Before the holidays there was great progress being made. We have been attempting to make the "10,000 triple/second challenge" and had succeeded (at least the first 1 million triples, it degraded to a few thousand a second after 200 million). This is on the same 1.6 Mhz Opteron system that we use for all our tests.

Andrae was working on a large refactoring of the transaction operations so that any JRDF, Jena, or iTQL (or anything new) could be put within a transaction or use an existing one. They were already in a transaction but they couldn't tell whether they already had the write phase for example. From what I can remember Simon was working on the problems associated with using file and HTTP protocols in the FROM (external resolvers). David M was working on speeding up deleting triples as well as loading speed. Paul had been working on SOFA and OWL. Robert had started looking at JDO, EJB and mapping relational databases to RDF.

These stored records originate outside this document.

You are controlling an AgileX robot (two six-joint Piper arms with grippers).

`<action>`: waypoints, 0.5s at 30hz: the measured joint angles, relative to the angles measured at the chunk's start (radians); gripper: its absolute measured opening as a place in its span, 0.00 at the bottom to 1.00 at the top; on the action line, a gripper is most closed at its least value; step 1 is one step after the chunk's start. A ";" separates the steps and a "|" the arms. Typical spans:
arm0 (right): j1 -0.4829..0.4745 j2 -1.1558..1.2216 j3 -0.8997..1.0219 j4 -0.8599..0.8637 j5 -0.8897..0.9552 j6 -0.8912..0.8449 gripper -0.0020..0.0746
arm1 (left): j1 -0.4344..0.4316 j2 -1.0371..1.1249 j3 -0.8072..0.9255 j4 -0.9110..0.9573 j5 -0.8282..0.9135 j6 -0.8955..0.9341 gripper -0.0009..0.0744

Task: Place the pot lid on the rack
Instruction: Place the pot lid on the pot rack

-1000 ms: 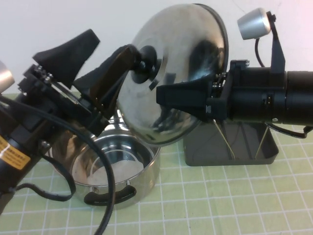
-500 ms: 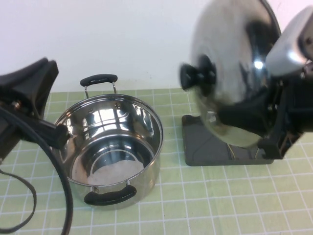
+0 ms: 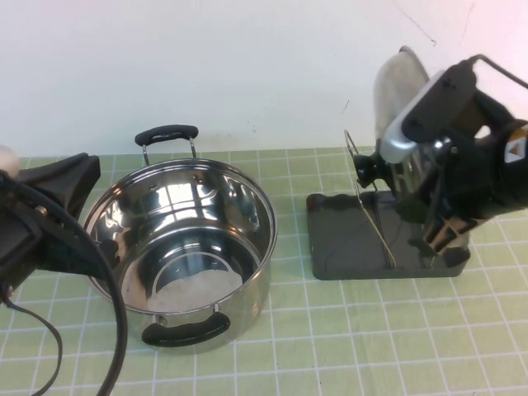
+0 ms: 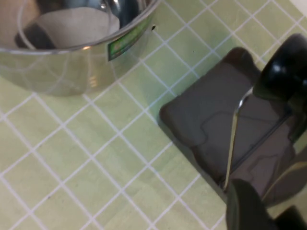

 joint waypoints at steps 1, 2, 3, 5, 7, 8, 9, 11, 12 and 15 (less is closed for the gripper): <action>0.000 0.011 -0.005 0.000 -0.006 0.002 0.25 | 0.000 0.000 0.000 0.000 0.000 -0.004 0.01; 0.000 0.022 -0.011 0.000 -0.011 0.002 0.25 | 0.000 0.000 0.000 0.000 0.000 -0.004 0.01; 0.000 0.028 -0.017 0.000 -0.015 0.004 0.25 | 0.000 0.000 0.000 0.000 0.002 -0.004 0.01; 0.000 0.042 -0.038 0.000 -0.022 0.004 0.25 | 0.000 0.000 0.000 0.002 0.002 -0.004 0.01; 0.000 0.056 -0.058 0.000 -0.033 0.006 0.25 | 0.000 0.000 0.000 0.002 0.004 -0.004 0.01; 0.000 0.060 -0.063 0.000 -0.043 0.006 0.25 | 0.000 0.000 0.000 0.002 0.004 -0.004 0.01; 0.000 0.069 -0.065 0.000 -0.056 0.006 0.25 | 0.000 0.000 0.000 0.002 0.006 -0.004 0.01; 0.000 0.084 -0.065 0.000 -0.070 0.006 0.25 | 0.000 0.000 0.000 0.004 0.006 -0.004 0.01; 0.000 0.094 -0.067 0.002 -0.072 0.006 0.25 | 0.000 0.000 0.000 0.004 0.008 -0.004 0.01; 0.000 0.136 -0.073 0.002 -0.078 0.006 0.25 | 0.000 0.000 0.000 0.005 0.008 -0.004 0.01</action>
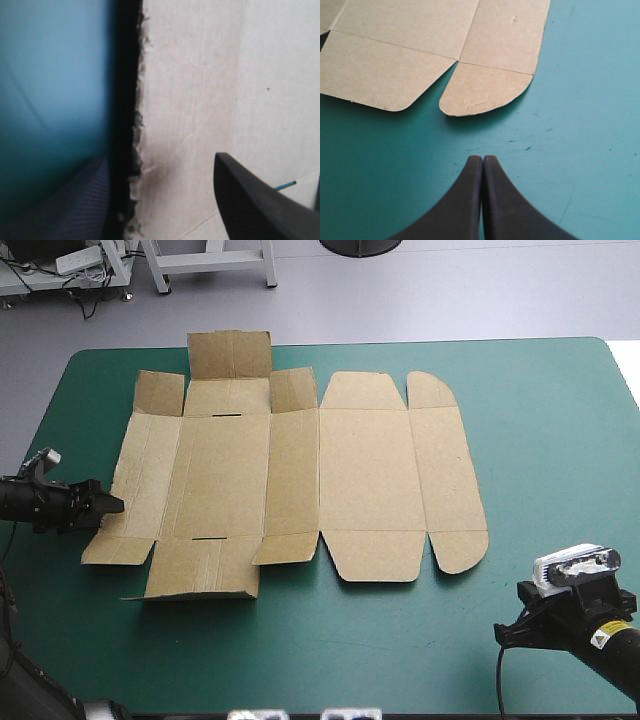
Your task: Fold the box
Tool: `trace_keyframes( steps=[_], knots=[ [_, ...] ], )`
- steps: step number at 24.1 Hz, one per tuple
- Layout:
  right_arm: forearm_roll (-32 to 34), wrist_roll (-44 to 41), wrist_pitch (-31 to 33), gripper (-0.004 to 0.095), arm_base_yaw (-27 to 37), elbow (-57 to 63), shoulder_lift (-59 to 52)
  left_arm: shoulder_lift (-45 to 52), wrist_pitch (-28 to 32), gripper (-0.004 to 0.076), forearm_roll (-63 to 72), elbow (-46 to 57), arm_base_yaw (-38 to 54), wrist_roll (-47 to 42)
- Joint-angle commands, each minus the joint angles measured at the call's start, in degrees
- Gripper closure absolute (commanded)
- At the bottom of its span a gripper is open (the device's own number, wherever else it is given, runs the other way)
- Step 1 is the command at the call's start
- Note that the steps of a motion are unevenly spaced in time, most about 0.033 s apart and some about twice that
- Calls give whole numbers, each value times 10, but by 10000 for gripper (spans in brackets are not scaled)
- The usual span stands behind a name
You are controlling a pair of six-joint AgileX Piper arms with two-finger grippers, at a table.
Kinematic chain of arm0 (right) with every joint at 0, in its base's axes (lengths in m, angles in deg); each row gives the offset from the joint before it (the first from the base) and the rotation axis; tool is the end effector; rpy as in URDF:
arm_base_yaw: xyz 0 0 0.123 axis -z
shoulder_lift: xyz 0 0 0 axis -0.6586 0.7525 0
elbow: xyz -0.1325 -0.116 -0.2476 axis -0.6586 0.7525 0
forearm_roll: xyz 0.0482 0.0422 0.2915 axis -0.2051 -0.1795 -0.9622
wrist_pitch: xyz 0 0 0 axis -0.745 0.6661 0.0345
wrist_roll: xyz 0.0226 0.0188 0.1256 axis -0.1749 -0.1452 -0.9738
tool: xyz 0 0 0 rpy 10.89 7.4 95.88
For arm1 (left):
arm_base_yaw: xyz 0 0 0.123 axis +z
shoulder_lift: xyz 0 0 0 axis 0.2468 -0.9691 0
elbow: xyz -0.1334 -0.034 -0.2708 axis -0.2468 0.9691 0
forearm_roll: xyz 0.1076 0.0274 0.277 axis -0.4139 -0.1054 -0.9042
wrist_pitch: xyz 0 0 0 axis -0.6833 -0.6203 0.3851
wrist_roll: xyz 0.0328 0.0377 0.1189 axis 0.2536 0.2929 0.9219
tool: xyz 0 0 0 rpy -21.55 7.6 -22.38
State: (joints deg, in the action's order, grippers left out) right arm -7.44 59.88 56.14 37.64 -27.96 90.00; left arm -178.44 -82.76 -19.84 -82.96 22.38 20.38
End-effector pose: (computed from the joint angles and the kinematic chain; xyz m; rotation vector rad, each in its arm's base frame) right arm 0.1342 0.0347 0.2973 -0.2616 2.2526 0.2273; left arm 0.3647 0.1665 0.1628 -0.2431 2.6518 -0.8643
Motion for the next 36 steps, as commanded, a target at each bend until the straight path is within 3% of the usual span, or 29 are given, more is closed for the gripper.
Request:
trace_keyframes(
  steps=[1, 13, 22, 32, 36],
  knots=[
    [-10, 5, -28, 921, -2, -15, 6, 12, -58, 281, 59, -15, -2, 18],
    [-10, 5, -28, 921, -2, -15, 6, -1, -58, 332, -24, -15, -69, -27],
    [-10, 18, -28, 921, -2, -15, 6, 0, -58, 332, -16, -15, -130, -102],
    [-10, 18, -34, 921, -2, -15, 6, 1, -58, 335, 26, -15, -161, -101],
    [-10, 19, -34, 921, -2, -15, 6, 1, -58, 379, 47, -15, -165, -98]
  ],
)
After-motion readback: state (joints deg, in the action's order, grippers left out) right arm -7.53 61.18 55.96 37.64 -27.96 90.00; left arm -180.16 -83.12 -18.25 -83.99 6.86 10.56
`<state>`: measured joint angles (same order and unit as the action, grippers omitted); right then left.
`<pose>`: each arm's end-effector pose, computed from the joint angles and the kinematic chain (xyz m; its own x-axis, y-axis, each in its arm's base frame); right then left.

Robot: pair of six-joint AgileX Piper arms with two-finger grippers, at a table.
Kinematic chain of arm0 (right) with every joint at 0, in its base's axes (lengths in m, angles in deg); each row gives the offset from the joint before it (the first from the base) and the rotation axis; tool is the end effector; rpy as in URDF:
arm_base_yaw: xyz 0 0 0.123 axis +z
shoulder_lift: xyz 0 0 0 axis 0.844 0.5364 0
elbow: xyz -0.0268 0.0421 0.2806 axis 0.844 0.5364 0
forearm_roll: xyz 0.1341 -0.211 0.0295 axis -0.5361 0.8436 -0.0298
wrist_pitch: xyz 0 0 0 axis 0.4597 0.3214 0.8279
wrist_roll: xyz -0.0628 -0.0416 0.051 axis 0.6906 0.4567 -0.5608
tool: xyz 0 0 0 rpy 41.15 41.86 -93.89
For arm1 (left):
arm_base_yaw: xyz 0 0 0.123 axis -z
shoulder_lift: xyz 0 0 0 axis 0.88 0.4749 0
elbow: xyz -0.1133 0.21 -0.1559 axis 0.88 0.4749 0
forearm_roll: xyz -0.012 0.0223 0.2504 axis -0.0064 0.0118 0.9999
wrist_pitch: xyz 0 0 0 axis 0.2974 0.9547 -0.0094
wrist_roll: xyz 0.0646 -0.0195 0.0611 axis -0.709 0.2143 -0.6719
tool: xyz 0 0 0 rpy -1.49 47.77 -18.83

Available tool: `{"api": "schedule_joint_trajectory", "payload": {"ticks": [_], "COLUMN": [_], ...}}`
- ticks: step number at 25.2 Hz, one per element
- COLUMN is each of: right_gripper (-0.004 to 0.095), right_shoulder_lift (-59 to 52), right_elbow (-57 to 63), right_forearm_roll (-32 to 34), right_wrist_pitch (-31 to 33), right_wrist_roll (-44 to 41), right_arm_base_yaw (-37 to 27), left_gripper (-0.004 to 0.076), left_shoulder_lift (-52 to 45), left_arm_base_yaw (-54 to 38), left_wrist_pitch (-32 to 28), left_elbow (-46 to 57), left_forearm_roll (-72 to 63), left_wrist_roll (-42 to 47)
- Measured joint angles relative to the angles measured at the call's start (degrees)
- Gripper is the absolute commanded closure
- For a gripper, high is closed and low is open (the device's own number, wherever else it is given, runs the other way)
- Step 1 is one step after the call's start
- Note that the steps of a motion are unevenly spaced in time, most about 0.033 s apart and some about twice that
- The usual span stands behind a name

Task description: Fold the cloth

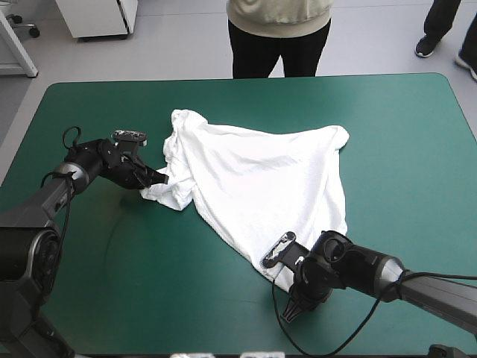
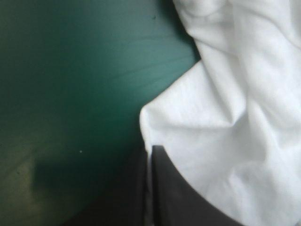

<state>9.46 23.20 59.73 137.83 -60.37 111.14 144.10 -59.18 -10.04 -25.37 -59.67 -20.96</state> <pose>0.1452 0.1889 0.2083 -0.6315 -0.7572 -0.1670 -0.7629 0.6452 -0.0402 0.3702 -0.0308 0.2095 -0.8822 0.1787 -0.4355 0.2392 0.9670 -0.0876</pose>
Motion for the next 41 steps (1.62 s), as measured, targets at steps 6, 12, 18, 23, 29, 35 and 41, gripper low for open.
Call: {"api": "schedule_joint_trajectory", "payload": {"ticks": [6,12,18,23,29,35,41], "right_gripper": [0.0917,0.0925,0.0925,0.0925,0.0925,0.0925,0.0925], "right_shoulder_lift": [-0.7,-9.7,-20.2,-21.2,-21.1,-19.6,-17.7], "right_elbow": [0.0,-3.8,-21.6,-41.3,-57.6,-69.0,-72.2], "right_forearm_roll": [0.5,13.8,36.3,44.5,45.0,43.7,41.3], "right_wrist_pitch": [-1.7,-1.6,4.4,6.3,6.3,6.5,10.3], "right_wrist_roll": [-1.6,-13.0,-22.3,-15.5,-5.8,1.8,4.7], "right_arm_base_yaw": [0.0,0.1,0.1,0.1,0.1,0.1,0.1], "left_gripper": [0.0733,0.0733,0.0733,0.0733,0.0733,0.0733,0.0733], "left_shoulder_lift": [-0.4,-5.3,-14.9,-21.6,-24.6,-25.3,-25.8], "left_arm_base_yaw": [0.0,0.0,0.0,0.1,0.1,0.1,0.1], "left_wrist_pitch": [1.0,7.9,14.0,15.9,17.5,18.2,20.6], "left_elbow": [0.0,-5.9,-22.5,-39.9,-56.8,-68.9,-72.7], "left_forearm_roll": [0.0,0.1,-2.4,-4.3,-4.7,-4.1,0.9], "left_wrist_roll": [-0.1,-0.1,-0.1,-0.1,-0.1,-0.1,0.6]}}
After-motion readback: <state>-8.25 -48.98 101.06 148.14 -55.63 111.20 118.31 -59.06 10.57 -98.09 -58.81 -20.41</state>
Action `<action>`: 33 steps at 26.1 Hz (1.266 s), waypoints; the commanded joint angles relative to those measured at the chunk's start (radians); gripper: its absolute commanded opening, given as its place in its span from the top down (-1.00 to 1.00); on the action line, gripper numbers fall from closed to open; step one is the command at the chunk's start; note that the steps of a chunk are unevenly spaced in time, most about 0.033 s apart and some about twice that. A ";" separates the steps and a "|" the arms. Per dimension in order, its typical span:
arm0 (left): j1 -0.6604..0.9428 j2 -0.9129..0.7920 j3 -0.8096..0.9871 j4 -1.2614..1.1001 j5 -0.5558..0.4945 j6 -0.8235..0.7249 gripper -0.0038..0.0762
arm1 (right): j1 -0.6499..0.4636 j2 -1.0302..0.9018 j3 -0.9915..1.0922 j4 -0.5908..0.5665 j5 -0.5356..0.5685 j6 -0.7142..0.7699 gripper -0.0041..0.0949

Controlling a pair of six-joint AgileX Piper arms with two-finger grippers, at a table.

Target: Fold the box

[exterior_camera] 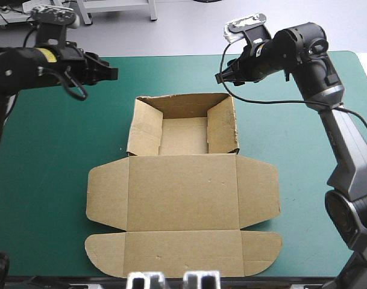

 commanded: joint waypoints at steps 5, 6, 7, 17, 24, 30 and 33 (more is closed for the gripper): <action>0.002 -0.338 0.239 -0.076 0.044 0.075 0.40 | -0.001 -0.054 0.099 0.000 0.010 0.068 -0.03; 0.002 -0.373 0.270 -0.076 0.043 0.075 0.40 | -0.003 -0.054 0.137 -0.006 0.010 0.068 -0.03; 0.002 -0.409 0.325 -0.076 0.043 0.075 0.40 | -0.003 -0.052 0.167 -0.014 0.005 0.068 -0.03; 0.002 -0.781 0.830 -0.076 -0.013 0.113 0.40 | -0.003 0.051 0.312 0.010 -0.057 0.091 -0.03; 0.002 -0.949 1.087 -0.069 -0.048 0.128 0.40 | -0.003 0.159 0.312 0.071 -0.068 0.055 0.09; 0.002 -0.952 1.126 -0.069 -0.096 0.135 0.40 | -0.016 0.139 0.270 -0.067 -0.015 0.035 0.94; 0.002 -0.952 1.126 -0.069 -0.130 0.135 0.39 | -0.045 0.107 0.234 -0.191 0.010 0.039 0.97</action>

Our commercial focus had been on speed and scalablilty. With Tucana gone some of this focus is probably going to change. It takes a lot of time, effort and resources to keep everything changing and to continue to perform at a commercial level. Between 1.0 and 1.1 there practically isn't a portion of code that wasn't modified - more often than not it was completely changed. This kind of development, on multiple fronts, is something that probably can't occur in the future.

So the future is probably smaller, simpler, with an eye on standards compliance. I hope some things like multiple writes, phase holding, pluggable datatypes, inferencing Hotspot, SPARQL support etc. will be developed but I doubt many of these things will see the light of day now. I'm not discounting them entirely, but there are many things that had to occur in parallel that need a team of developers. A lot of the new features depended on the multiple writers feature. Multiple writers is not an easy feature to describe but suffice to say it's more like Lucene than a normal relational database.

So I think that means improving RDF, RDFS and OWL support. We made some good improvements in Pre-Release 2 with better datatype support. David M added the functionality to allow literal and URI prefix matching - someone just has to add it into the query layer. Combining this with matching nodes based on type (literal, URI or bnode) and trans/walk queries and they're a very powerful combination of features. In the background there's also been a focus on languages (I know we were talking about 3066bis support). Paul and I were looking at inference models (seems to have similarities with pseudo models and datalog vs tableau). Paul's Masters will probably push some of this into reality.

So all in all there does seem to be some good opportunities in the future. I know that Tucana had customers who were paying lots of money for TKS and I know that Kowari did help in the risk assessment. So my intentions, at least in the short term, is to see that good support occurs, bugs get fixed and the like. Although there isn't anyone left to do TKS releases.

I don't really understand why this happened (or what's going on) but to quote Marge Simpson: "One person can make a difference. But most of the time they probably shouldn't."

4 comments:

Danny said...

Thanks for the update.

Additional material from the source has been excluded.